Cannabinoids interact with human physiology through the endocannabinoid system (ECS), the set of receptors that function to regulate health and promote homeostasis throughout the body. The ECS has two primary receptors, the CB1 and CB2. The CB1 receptor binds primarily to the brain and nervous system, while the CB2 receptor interacts largely with the immune system. The cannabis plant relies on cannabinoids binding to these receptors to produce the array of potential benefits and effects. Each cannabinoid holds unique characteristics of their own that are worth noting in order to maximize desired effects from medicating with cannabis.
Cannabigerol (CBG) is a non-psychoactive cannabinoid that plays an important role in the biochemistry of the cannabis plant. CBG acts as a chemical precursor to other cannabinoids such as THC and CBD. This conversion typically takes place 6-8 weeks in the flowering cycle. CBG is present only in trace amounts in most cannabis strains, however some hemp strains are specifically cultivated to generate higher yields of this cannabinoid.
CBG displays a multitude of potential health benefits including working as a neuroprotectant, having antioxidant properties, aiding with skin ailments as an antibacterial and antifungal agent, appetite stimulation, treatment of gastrointestinal disorders, inflammation reduction, shows promise in fighting cancer, and lowering intraocular pressure, which may benefit glaucoma patients.
CBG interacts with both the CB1 and CB2 receptors, acting as a possible inhibitor to the psychoactive effects of THC. CBG is also thought to boost anandamide, an endocannabinoid that naturally increases dopamine levels and responsible for regulating various health functions such as mood, sleep, and appetite. GABA uptake in the brain may be obstructed by CBG, making this cannabinoid a possible anti-anxiety agent and muscle relaxant. CBG may also block serotonin receptors, showing potential antidepressant traits.
CBG holds promise to be a key constituent in the overall medicinal benefits cannabis may provide. As cannabis research continues to rapidly evolve, CBG may emerge as one of the most therapeutically applicable and diverse cannabinoids to offer a wide range of possible remedies. Feel free to ask any of our knowledgeable patient consultants with any questions you may have.
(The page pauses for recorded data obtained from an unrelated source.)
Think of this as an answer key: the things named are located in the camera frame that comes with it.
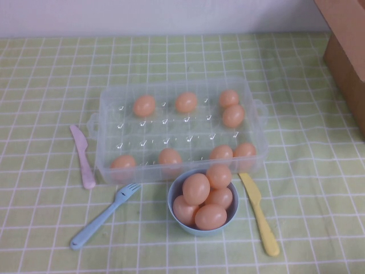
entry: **table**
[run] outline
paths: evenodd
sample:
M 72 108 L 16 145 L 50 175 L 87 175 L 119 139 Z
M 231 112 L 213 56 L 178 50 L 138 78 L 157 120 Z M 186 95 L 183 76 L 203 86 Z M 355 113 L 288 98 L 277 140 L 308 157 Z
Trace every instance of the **table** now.
M 1 273 L 363 273 L 365 144 L 322 61 L 328 33 L 0 40 Z M 69 125 L 87 135 L 109 85 L 243 76 L 269 109 L 253 179 L 281 253 L 265 255 L 245 190 L 224 233 L 194 238 L 151 182 L 80 251 L 70 239 L 117 186 L 82 188 Z M 95 141 L 88 158 L 94 165 Z

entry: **clear plastic egg container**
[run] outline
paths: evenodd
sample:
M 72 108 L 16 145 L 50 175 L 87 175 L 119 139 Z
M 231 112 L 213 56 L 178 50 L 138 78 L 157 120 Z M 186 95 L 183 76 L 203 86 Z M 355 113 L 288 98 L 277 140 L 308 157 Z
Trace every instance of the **clear plastic egg container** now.
M 244 122 L 235 129 L 222 122 L 219 96 L 226 89 L 237 91 L 245 109 Z M 186 91 L 197 95 L 198 105 L 193 112 L 181 114 L 175 109 L 175 100 Z M 138 118 L 133 104 L 145 94 L 155 97 L 156 109 L 151 116 Z M 95 160 L 103 179 L 125 184 L 171 180 L 191 169 L 207 169 L 212 163 L 228 164 L 232 172 L 252 173 L 267 157 L 266 121 L 267 108 L 253 100 L 246 80 L 230 77 L 109 87 L 100 95 L 99 113 L 91 115 L 87 128 L 90 138 L 97 140 Z M 255 145 L 256 156 L 209 160 L 216 146 L 227 144 L 234 150 L 244 142 Z M 181 164 L 158 163 L 159 153 L 167 147 L 180 153 Z M 135 158 L 136 167 L 110 169 L 113 160 L 125 154 Z

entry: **egg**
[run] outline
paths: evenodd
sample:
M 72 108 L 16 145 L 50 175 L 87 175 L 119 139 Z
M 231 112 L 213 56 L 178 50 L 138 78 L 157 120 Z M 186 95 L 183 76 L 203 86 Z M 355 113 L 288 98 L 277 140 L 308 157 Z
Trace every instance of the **egg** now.
M 139 97 L 133 106 L 133 112 L 138 117 L 148 117 L 154 111 L 156 107 L 156 101 L 151 95 L 143 95 Z
M 172 149 L 165 148 L 160 152 L 159 164 L 180 164 L 182 163 L 180 154 Z M 162 172 L 165 175 L 176 177 L 181 173 L 181 167 L 163 167 Z
M 209 195 L 210 184 L 208 178 L 201 173 L 189 176 L 182 184 L 182 195 L 185 201 L 192 205 L 198 206 L 203 203 Z
M 200 230 L 220 228 L 227 221 L 227 212 L 219 204 L 207 204 L 195 215 L 195 225 Z
M 122 155 L 111 163 L 110 168 L 128 168 L 134 166 L 136 166 L 136 161 L 132 155 Z
M 215 147 L 212 152 L 210 153 L 209 159 L 231 159 L 233 157 L 232 149 L 223 144 L 221 146 Z
M 133 171 L 128 168 L 136 166 L 135 158 L 132 155 L 122 155 L 116 158 L 110 165 L 110 169 L 116 170 L 127 168 L 127 170 L 112 171 L 111 176 L 118 183 L 126 183 L 133 177 Z
M 228 187 L 225 187 L 221 188 L 220 190 L 211 190 L 204 204 L 219 204 L 225 210 L 227 210 L 230 204 L 232 204 L 232 200 L 232 191 Z
M 179 221 L 192 226 L 195 224 L 195 215 L 199 210 L 199 206 L 187 204 L 184 197 L 180 195 L 173 201 L 172 210 Z
M 242 143 L 233 152 L 234 157 L 250 157 L 256 155 L 256 148 L 251 143 Z M 254 165 L 256 159 L 241 159 L 238 162 L 239 172 L 248 172 Z
M 180 164 L 181 162 L 180 154 L 172 148 L 165 148 L 160 152 L 159 164 Z
M 227 187 L 232 181 L 232 173 L 225 164 L 213 164 L 206 171 L 210 186 L 216 190 Z
M 240 97 L 235 90 L 225 90 L 221 93 L 219 97 L 219 104 L 221 107 L 230 107 L 235 104 L 239 104 Z
M 184 92 L 180 94 L 176 101 L 176 110 L 180 113 L 192 112 L 198 105 L 198 98 L 192 92 Z
M 223 112 L 223 124 L 226 127 L 235 128 L 238 127 L 245 119 L 245 110 L 239 105 L 235 104 L 225 109 Z
M 255 156 L 256 148 L 251 143 L 242 143 L 233 152 L 234 157 Z

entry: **bowl rim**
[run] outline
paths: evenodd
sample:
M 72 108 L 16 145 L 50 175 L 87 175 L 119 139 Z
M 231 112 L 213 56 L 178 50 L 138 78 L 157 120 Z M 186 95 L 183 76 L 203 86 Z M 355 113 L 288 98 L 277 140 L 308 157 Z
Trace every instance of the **bowl rim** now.
M 234 193 L 232 193 L 233 195 L 233 198 L 237 198 L 237 209 L 235 210 L 235 212 L 232 214 L 232 217 L 230 218 L 229 221 L 227 221 L 224 225 L 222 225 L 221 227 L 218 227 L 216 229 L 212 229 L 212 230 L 200 230 L 200 229 L 196 229 L 196 228 L 192 228 L 192 227 L 189 227 L 185 224 L 183 224 L 181 221 L 179 221 L 175 214 L 173 213 L 173 209 L 172 209 L 172 205 L 171 205 L 171 202 L 170 202 L 170 199 L 169 197 L 172 195 L 171 193 L 171 189 L 172 189 L 172 186 L 178 181 L 178 180 L 181 180 L 181 177 L 185 177 L 187 174 L 190 174 L 193 175 L 193 174 L 198 174 L 198 173 L 201 173 L 201 174 L 206 174 L 206 171 L 207 169 L 195 169 L 195 170 L 189 170 L 189 171 L 186 171 L 182 174 L 180 174 L 173 182 L 172 184 L 170 185 L 170 188 L 169 188 L 169 191 L 168 191 L 168 196 L 167 196 L 167 204 L 168 204 L 168 207 L 169 207 L 169 210 L 170 210 L 170 213 L 171 215 L 173 216 L 173 218 L 178 222 L 179 225 L 181 225 L 182 227 L 186 228 L 186 229 L 189 229 L 191 231 L 199 231 L 200 233 L 205 233 L 205 232 L 209 232 L 209 233 L 213 233 L 214 231 L 220 231 L 222 229 L 224 229 L 224 227 L 226 227 L 235 217 L 235 215 L 237 214 L 238 212 L 238 207 L 240 205 L 240 198 L 238 197 L 238 191 L 236 189 L 236 187 L 234 186 L 234 184 L 232 183 L 232 181 L 229 183 L 229 186 L 232 187 Z

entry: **cardboard box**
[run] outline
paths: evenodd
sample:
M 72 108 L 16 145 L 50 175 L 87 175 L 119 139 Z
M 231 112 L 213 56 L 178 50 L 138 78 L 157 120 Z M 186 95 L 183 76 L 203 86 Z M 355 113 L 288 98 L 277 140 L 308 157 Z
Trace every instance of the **cardboard box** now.
M 315 0 L 332 30 L 323 56 L 365 136 L 365 0 Z
CBG was examined for lowering intraocular pressure in a 1990 study, making it a possible glaucoma treatment. In a 2008 study CBG was found to be possibly beneficial in the treatment of MRSA due to its antibacterial and antifungal properties. A December 2014 study explored CBG as a possible agent to combat colorectal cancer. The neuroprotective properties of CBG were the subject of a January 2015 study, suggesting therapeutic potential for Huntington’s disease. CBG showed to be a particularly effective cannabinoid in a June 2015 study that focused on bladder dysfunction treatment options. An October 2016 study showed CBG to be potentially effective for inducing appetite.